Die Universität Regensburg hat dem Institut für Ostrecht (IOR) die Befugnis verliehen, sich künftig als „Institut für Ostrecht an der Universität Regensburg“ zu bezeichnen. Mit dieser Entscheidung würdigt die Universität die seit 2007 bestehende enge Zusammenarbeit zwischen dem IOR und der Fakultät für Rechtswissenschaft und hebt die Partnerschaft auf eine neue, sichtbare Stufe.

Das 1957 gegründete IOR ist die letzte in Deutschland verbliebene Forschungseinrichtung, die sich systematisch der Erforschung der Rechtssysteme der ehemals sozialistischen Staaten Osteuropas widmet – einschließlich der dortigen Rechtspraxis und Rechtswissenschaft. Seit der Verlegung seines Sitzes nach Regensburg im Jahr 2007 ist das Institut eng mit der Universität verbunden: Gemeinsame Publikationen, Tagungen und Seminare sind seither fester Bestandteil der Zusammenarbeit.
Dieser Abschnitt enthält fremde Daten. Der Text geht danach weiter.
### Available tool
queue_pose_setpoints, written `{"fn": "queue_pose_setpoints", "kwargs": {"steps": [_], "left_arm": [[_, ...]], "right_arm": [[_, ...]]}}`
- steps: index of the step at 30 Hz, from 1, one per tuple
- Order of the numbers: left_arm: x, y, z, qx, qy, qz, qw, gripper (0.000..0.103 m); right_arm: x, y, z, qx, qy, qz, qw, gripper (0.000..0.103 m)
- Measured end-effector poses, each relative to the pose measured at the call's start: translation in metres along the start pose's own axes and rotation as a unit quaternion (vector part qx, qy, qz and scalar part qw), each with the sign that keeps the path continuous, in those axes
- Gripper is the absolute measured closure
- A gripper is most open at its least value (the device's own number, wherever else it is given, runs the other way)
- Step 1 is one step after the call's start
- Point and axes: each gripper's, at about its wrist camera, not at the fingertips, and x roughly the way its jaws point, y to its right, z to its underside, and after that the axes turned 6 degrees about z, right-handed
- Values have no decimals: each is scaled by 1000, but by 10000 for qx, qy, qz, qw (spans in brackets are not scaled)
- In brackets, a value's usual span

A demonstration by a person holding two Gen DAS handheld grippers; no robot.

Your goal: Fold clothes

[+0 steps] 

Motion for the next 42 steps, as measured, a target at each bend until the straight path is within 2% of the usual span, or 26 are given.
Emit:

Mit der neuen Namensbefugnis erhält diese langjährige Partnerschaft nun einen klar erkennbaren institutionellen Rahmen. Sie macht nach außen sichtbar, was die tägliche Zusammenarbeit zwischen IOR und Universität längst prägt: eine enge Verzahnung von unabhängiger Spitzenforschung zum Recht Osteuropas und universitärer Lehre, von der Studierende, wissenschaftlicher Nachwuchs und die Forschung selbst gleichermaßen profitieren.